**Directions for this task:** Only the lines from the beginning of the data below through the line containing "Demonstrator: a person" belong in the response, each copied exactly.

####################

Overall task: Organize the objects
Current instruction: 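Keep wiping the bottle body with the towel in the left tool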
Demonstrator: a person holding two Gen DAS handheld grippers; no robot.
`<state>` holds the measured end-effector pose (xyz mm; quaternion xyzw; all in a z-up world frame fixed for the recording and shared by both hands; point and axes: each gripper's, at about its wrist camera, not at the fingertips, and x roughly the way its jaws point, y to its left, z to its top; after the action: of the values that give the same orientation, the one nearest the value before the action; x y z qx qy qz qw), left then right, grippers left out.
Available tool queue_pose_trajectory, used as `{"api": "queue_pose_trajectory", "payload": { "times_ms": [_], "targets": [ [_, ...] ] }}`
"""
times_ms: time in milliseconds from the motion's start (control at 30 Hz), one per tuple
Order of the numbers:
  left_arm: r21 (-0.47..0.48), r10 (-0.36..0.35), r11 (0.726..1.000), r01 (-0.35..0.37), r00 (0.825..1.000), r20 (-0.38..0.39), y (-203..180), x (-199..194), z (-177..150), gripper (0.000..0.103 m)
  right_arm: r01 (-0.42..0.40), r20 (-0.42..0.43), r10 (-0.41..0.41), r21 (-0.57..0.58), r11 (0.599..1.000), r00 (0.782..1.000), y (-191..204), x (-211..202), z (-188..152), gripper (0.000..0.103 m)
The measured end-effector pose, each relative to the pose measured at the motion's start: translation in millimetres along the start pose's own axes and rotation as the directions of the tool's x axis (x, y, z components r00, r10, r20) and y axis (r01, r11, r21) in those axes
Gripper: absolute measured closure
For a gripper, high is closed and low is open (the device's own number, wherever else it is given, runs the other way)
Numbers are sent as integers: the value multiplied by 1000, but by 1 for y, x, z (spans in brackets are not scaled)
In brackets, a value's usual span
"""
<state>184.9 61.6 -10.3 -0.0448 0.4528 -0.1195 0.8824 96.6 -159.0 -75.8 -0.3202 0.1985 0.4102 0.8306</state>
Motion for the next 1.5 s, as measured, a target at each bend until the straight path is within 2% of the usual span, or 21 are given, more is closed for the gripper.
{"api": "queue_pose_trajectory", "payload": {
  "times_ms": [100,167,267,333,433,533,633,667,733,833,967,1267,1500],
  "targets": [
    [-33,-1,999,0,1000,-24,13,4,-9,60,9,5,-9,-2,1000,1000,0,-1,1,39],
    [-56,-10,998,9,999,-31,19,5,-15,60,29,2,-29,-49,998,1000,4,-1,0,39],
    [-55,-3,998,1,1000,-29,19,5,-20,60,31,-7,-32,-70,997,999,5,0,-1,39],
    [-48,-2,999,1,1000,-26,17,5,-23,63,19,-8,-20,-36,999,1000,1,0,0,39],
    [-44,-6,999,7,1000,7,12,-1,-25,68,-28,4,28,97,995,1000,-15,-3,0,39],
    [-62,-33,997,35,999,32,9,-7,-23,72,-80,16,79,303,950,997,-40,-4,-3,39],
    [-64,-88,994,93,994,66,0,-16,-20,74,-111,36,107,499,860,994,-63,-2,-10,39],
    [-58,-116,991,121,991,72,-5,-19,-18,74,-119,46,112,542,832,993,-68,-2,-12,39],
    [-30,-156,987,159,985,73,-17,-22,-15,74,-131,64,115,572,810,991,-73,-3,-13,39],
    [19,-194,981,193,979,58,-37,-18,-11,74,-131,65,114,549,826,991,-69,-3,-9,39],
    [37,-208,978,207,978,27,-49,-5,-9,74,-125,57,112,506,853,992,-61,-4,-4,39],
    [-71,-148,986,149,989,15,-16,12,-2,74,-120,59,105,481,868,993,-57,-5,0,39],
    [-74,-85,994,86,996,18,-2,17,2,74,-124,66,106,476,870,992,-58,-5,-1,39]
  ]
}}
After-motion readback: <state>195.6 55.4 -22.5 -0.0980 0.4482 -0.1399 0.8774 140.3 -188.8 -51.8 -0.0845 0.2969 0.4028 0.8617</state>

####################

**Result:**
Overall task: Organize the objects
Current instruction: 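Keep wiping the bottle body with the towel in the left tool
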Demonstrator: a person holding two Gen DAS handheld grippers; no robot.

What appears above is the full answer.